Blowing stuff up

Jul 8, 2009

It was for a class, no really, there was actual scientific research being performed when Dr. Henry Kowalski and four students, blew stuff up at the end of last semester (the students got actual credit for it too).

Doc K used students as an excuse to blow something up again. This time he did it with the blessing, and help, of the Michigan State Police Bomb Squad. (KetteringUniversity- where you can blow stuff up in the name of scientific research!)

In truth, Doc K, also known as Dr.Henry Kowalski, professor of Mechanical Engineering, and four senior students in his Experimental Mechanics class, performed research on detonator cord for the Bomb Squad as the students’ final class project.

They tested the commonly held theory that when blowing up something to open it or crush it (to reduce its danger potential), having water behind the detonator creates a more powerful explosion.

The testing they did on detonator cord (a la the popular Discovery Channel TV show Mythbusters) attempted to prove or disprove the theory. The State Police Forensic Science Division operated on the theory without knowing if it was true or not.

Ryan Gebs, of Preston, Idaho, Kay Bareiss, of Wesensteig, Germany, Michael Pedigo, of Hartland, Mich., and Kyle Kibbey, of Mason, Mich., blew up force plates with detonator cord on Friday, June 12 on the Kettering baseball diamonds.

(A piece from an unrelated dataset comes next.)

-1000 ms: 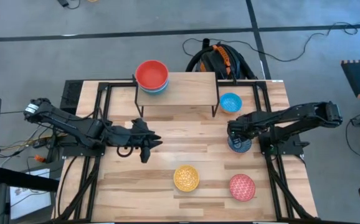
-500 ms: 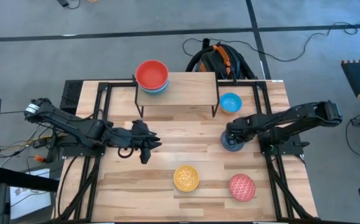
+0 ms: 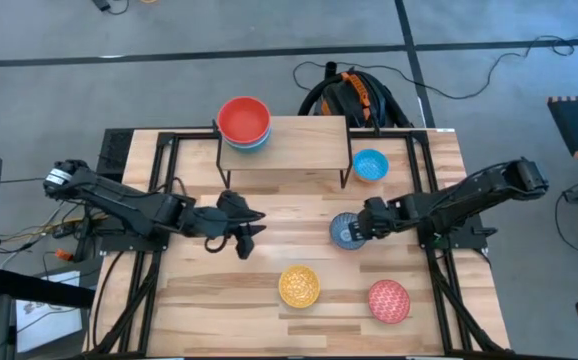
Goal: Place and stack bowls onto a shelf
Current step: Put the dark blue printed bowl to the right on the shelf
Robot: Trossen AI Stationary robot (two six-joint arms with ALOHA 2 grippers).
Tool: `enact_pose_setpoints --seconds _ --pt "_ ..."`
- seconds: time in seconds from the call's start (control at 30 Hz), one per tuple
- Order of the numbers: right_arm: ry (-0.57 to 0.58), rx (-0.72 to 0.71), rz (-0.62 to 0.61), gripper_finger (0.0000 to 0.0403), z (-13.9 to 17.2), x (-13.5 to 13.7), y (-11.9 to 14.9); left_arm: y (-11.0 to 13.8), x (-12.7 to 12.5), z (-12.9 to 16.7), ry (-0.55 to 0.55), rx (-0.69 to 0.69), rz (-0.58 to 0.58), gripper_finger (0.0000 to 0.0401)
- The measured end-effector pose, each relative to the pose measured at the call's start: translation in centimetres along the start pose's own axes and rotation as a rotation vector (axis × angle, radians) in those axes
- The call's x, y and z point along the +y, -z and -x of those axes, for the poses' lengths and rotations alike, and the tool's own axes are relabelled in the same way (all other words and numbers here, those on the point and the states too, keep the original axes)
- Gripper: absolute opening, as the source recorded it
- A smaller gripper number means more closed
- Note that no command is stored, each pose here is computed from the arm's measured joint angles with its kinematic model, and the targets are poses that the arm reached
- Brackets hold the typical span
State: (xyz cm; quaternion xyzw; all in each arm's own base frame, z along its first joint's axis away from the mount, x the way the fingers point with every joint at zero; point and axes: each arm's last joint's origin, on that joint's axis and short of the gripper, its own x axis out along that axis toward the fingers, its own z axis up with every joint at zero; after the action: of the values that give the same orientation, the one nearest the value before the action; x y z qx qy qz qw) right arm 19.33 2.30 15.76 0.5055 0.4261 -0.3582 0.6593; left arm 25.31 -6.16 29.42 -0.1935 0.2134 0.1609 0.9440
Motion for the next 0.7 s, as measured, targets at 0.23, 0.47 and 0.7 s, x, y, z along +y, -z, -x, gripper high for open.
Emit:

“Force plates measure the force of an explosion, similar to a scale. Strain gauges inside measure tension or compression,” said Gebs. The students attached the force plates to an oscilloscope to log data for analysis and used a high speed video camera to capture the results visually.

Detective Sergeant Rick Bekemeier, bomb technician and Sergeant Scott Hasse, bomb squad, assisted the students in setting up the tests and managed the detonator cord and explosions.

To test whether water behind the explosion increased the force of the blast, the group fired detonator cord without water and with IV bags lying on top of the cord. The IV bags were used because they provided a compact portable source of water.

“The IV bag holds down the detonator cord,” explained Gebs, “without it the blast goes out in a 360 degree radius. Because the IV holds down the detonator cord it concentrates the blast downward onto the board, intensifying it in that direction,” he added.

According to the data collection equipment, the first blast, without water, exerted about 4,000 pounds of force. The first blast with water was estimated to exert more then 10,000 pounds of force on the board.

The cord without water ripped through the first few layers of the plywood sheet used to protect the force plates, cutting through a few layers. The explosions with water behind them penetrated through four or more layers of the plywood and actually cracked a cement cinder block in half during one blast. Theory proved – there was about six times the penetration into wood with water behind the blast and much better penetration into the cinder block.

Doc K said he would like to secure the donation of a newer high speed video camera because he wants to see how paint balls explode. He’ll probably claim THAT’S in the name of scientific research, too.